Monthly Archives: May 2017

Veggie Tips

Green Cabbage: Our website has a wonderful archive of recipes for green cabbage.

Kohlrabi: The bulb, once you peel off the skin, is good both raw (crisp mild and pleasing) and cooked (like a broccoli stem).  The greens can be steamed or fried.  Use raw kohlrabi grated into a slaw, or sliced up and tossed into a salad.  We know people who shred it with egg and a bit of flour to make it into fritters (or potato-kohlrabi fritters!)

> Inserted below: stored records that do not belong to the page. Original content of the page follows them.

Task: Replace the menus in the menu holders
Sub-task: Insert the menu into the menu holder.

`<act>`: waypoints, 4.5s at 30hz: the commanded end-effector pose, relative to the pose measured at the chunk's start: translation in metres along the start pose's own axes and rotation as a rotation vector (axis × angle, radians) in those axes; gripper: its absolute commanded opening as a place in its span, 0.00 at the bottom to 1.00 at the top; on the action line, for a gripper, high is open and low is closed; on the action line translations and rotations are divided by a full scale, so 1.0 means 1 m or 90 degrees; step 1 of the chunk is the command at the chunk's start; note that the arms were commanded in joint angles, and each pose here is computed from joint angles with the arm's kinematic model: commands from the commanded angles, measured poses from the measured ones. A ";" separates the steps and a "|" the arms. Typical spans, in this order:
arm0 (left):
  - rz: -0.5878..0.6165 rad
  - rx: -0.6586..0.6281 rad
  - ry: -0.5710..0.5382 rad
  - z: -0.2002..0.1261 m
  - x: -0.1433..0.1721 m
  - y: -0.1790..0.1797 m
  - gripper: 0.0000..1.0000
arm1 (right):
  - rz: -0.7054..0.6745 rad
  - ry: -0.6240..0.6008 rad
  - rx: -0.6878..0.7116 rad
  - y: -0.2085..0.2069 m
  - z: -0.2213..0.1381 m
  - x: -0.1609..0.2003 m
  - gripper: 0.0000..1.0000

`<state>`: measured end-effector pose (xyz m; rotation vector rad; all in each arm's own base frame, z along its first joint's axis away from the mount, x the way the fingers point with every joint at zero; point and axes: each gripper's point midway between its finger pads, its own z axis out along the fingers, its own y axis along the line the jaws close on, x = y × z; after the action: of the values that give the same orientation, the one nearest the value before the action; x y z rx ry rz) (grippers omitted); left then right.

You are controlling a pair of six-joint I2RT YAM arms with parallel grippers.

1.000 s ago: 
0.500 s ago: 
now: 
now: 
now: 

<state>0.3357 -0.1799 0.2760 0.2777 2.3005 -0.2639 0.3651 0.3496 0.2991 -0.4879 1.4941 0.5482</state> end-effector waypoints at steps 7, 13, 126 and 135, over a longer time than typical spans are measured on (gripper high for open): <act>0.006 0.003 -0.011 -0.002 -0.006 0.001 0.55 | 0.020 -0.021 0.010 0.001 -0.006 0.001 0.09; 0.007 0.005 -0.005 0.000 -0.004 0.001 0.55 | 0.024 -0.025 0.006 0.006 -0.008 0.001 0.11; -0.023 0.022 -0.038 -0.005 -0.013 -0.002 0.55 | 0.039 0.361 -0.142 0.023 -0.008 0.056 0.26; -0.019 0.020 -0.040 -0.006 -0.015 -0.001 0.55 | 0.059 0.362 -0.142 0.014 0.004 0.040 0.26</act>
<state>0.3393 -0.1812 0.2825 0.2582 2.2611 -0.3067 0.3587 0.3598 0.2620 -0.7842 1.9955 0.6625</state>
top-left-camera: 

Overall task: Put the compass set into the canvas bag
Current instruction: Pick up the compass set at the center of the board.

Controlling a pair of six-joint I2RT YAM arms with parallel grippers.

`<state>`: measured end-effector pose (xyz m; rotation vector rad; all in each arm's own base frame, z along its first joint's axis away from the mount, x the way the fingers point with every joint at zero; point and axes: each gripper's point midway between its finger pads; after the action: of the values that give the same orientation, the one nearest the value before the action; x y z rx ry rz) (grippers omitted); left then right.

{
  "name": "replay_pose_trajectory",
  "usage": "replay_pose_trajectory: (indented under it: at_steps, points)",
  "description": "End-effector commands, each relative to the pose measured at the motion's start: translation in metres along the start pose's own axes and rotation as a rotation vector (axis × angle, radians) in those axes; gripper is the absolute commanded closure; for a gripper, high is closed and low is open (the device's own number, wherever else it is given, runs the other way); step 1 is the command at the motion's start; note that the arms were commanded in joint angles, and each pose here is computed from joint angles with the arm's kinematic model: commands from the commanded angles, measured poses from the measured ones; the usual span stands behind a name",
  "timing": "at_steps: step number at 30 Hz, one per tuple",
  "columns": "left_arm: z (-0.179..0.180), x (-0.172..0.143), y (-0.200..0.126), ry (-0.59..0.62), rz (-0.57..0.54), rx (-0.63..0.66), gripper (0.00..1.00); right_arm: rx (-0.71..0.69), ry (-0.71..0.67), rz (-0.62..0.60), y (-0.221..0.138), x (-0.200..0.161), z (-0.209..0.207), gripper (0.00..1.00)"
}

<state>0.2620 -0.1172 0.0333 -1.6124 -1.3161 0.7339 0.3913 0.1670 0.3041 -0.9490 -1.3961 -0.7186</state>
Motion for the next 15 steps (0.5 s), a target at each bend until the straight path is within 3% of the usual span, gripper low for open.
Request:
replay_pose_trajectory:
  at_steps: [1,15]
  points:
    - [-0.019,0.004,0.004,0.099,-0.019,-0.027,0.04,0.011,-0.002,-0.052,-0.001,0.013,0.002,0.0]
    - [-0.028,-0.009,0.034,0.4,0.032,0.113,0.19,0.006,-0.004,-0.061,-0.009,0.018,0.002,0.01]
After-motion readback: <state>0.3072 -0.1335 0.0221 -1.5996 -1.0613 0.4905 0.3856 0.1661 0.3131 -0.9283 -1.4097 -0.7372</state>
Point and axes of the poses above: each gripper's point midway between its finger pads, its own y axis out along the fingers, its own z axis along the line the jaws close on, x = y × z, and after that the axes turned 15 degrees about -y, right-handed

Fennel: We recently got the following letter from one of our members…  “I am a fennel-lover, but have picked up enough leftovers from others at our spot to know that other members are less enthused. We enjoy the taste, and I use fennel anywhere I might use celery – salads, soups, stews, stir fries… But last week I happened on a delicious use for the whole plant.  I chopped an entire bunch of fennel, several onions, and cooked them in olive oil with garlic until softened and slightly golden. Then added chopped tomatoes (mine were canned) and simmered on the lowest possible heat for several hours. I tossed in some thyme and this week would add basil. After several hours, I let it cool a bit, and then used my immersion blender to blend it into sauce. I made 6 quarts and used up all the fennel in the last couple weeks times two (as I always pick up at least one extra.) It’s thick (all that fennel) and tasty. Also vegan, which will be useful whenever vegan friends are coming to dinner.”

Garlic:  Our 2017 crop!  It is still a bit young and moist, not fully dry.  It will be fine on your counter top if you aren’t going to need it right away.

New Potatoes: These are freshly dug “new” potatoes, so be sure to store them in the refrigerator, preferably in a paper bag. They don’t do well with light and should be kept in the dark until you use them. If the skins are scuffed up, don’t worry.  That’s because the potatoes haven’t fully cured — the skins are very thin and tender.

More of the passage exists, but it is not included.